Сын Абухбы Мзауча родился в Турции, в Самсуне, и мой отец дал ему имя: Шоудид! Так называлась одна из высоких вершин Абхазии. Наверное, я мог бы представить себе и не такое, но представить, что передо мной Шоудид, тот самый, которого я когда-то держал на руках и мастерил ему свистульки, — это было сверх моего воображения.

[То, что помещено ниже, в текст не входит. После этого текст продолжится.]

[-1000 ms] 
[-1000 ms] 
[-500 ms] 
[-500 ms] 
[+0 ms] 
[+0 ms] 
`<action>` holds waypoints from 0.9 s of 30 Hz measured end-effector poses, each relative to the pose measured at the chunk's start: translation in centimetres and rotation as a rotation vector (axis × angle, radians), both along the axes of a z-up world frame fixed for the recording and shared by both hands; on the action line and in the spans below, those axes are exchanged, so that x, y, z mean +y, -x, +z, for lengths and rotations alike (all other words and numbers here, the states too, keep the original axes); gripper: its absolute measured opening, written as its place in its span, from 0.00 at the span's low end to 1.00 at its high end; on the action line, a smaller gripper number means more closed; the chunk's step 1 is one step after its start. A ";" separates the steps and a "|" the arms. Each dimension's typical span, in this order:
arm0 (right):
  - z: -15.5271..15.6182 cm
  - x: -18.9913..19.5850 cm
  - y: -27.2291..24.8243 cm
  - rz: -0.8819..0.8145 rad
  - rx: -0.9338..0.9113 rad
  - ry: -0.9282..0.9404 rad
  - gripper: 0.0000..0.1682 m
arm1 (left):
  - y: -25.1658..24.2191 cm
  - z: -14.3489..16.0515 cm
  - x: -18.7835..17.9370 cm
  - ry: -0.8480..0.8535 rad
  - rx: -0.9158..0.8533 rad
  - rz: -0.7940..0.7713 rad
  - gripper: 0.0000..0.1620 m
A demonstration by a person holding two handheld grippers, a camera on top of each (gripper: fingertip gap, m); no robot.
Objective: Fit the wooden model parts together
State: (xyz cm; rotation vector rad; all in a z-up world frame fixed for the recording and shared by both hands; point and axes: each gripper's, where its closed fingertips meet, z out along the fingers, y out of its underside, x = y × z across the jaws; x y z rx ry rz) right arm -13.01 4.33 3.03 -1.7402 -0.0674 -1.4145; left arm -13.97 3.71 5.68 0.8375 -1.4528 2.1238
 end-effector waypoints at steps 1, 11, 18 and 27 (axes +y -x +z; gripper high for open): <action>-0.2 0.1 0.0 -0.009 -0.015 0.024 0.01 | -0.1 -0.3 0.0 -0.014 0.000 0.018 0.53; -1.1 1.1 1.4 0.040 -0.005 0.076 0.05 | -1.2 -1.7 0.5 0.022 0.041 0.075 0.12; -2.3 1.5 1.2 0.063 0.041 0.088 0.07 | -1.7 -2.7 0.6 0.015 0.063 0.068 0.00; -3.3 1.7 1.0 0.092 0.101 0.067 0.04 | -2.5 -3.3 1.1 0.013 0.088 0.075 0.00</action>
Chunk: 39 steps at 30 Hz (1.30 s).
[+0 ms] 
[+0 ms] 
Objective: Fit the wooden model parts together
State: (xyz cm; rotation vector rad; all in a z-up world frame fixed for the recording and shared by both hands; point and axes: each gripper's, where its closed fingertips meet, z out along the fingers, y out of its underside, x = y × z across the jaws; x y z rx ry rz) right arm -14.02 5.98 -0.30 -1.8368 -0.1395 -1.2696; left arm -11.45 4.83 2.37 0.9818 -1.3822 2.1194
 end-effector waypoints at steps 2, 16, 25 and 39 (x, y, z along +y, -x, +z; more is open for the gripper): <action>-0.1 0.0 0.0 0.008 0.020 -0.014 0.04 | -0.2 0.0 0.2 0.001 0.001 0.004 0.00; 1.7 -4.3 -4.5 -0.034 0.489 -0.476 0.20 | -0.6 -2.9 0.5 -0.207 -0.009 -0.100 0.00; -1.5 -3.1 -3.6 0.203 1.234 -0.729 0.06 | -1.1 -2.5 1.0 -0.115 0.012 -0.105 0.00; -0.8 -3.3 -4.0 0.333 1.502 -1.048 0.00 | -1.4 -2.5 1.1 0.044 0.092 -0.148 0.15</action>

Пулевая рана в его груди гноилась, разливала по телу гибельный жар, испепеляя силы. С каким наслаждением я бы отдал свою жизнь, чтобы только хоть на немного продлить его годы. Он понимал, что умирает, и не жаловался на судьбу, держась стойко, как подобает мужчине. Ему нельзя было говорить, но он пренебрег этим, чтобы поведать мне о том, что сталось с ним и его семьей после того, как я уложил Селим-пашу.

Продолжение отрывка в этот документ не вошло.